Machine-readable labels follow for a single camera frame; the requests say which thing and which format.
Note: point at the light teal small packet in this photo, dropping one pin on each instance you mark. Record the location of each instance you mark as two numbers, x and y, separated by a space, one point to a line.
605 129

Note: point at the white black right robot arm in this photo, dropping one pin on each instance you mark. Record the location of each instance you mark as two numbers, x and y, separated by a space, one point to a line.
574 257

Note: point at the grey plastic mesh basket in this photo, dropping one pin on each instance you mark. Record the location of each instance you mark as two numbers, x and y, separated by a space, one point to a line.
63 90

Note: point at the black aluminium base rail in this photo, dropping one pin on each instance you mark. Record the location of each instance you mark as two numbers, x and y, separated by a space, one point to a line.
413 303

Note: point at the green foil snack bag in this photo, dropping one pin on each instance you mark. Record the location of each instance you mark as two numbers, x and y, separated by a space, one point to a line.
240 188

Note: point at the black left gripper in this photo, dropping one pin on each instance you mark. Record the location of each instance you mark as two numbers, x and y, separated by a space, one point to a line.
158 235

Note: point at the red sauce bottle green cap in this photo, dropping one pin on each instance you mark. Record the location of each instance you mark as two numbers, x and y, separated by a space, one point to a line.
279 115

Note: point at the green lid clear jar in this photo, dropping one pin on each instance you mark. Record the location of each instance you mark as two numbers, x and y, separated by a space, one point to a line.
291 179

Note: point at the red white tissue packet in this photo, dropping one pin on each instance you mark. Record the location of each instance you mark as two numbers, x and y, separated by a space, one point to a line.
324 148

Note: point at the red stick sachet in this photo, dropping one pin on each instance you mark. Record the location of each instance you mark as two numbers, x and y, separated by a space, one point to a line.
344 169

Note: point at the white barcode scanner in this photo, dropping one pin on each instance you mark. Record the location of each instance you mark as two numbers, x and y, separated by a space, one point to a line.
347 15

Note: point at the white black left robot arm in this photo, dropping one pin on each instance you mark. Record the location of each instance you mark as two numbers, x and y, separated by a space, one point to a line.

§ **What is required**:
Quote the data in full, keeping each word unchanged.

§ **The answer**:
Machine-readable labels follow for a single camera frame; the requests say which thing and which format.
Note: point at the light teal small packet in this photo, dropping one pin on each instance you mark. Record the location of each instance you mark as two numbers, x and y, separated by a space, one point to a line.
605 129

Note: point at the white black right robot arm in this photo, dropping one pin on each instance you mark. Record the location of each instance you mark as two numbers, x and y, separated by a space, one point to a line.
574 257

Note: point at the grey plastic mesh basket in this photo, dropping one pin on each instance you mark. Record the location of each instance you mark as two numbers, x and y, separated by a space, one point to a line.
63 90

Note: point at the black aluminium base rail in this photo, dropping one pin on each instance you mark. Record the location of each instance you mark as two numbers, x and y, separated by a space, one point to a line.
413 303

Note: point at the green foil snack bag in this photo, dropping one pin on each instance you mark. Record the location of each instance you mark as two numbers, x and y, separated by a space, one point to a line.
240 188

Note: point at the black left gripper in this photo, dropping one pin on each instance you mark. Record the location of each instance you mark as two numbers, x and y, separated by a space, one point to a line.
158 235

Note: point at the red sauce bottle green cap in this photo, dropping one pin on each instance you mark. Record the location of each instance you mark as two numbers, x and y, separated by a space, one point to a line.
279 115

Note: point at the green lid clear jar in this photo, dropping one pin on each instance you mark. Record the location of each instance you mark as two numbers, x and y, separated by a space, one point to a line.
291 179

Note: point at the red white tissue packet in this photo, dropping one pin on each instance you mark. Record the location of each instance you mark as two numbers, x and y, separated by a space, one point to a line.
324 148

Note: point at the red stick sachet in this photo, dropping one pin on each instance you mark. Record the location of each instance you mark as two numbers, x and y, separated by a space, one point to a line.
344 169

Note: point at the white barcode scanner in this photo, dropping one pin on each instance you mark. Record the location of each instance you mark as two numbers, x and y, separated by a space, one point to a line.
347 15

Note: point at the white black left robot arm in this photo, dropping one pin on each instance you mark. Record the location of each instance you mark as two numbers, x and y, separated by a space, one point to a line.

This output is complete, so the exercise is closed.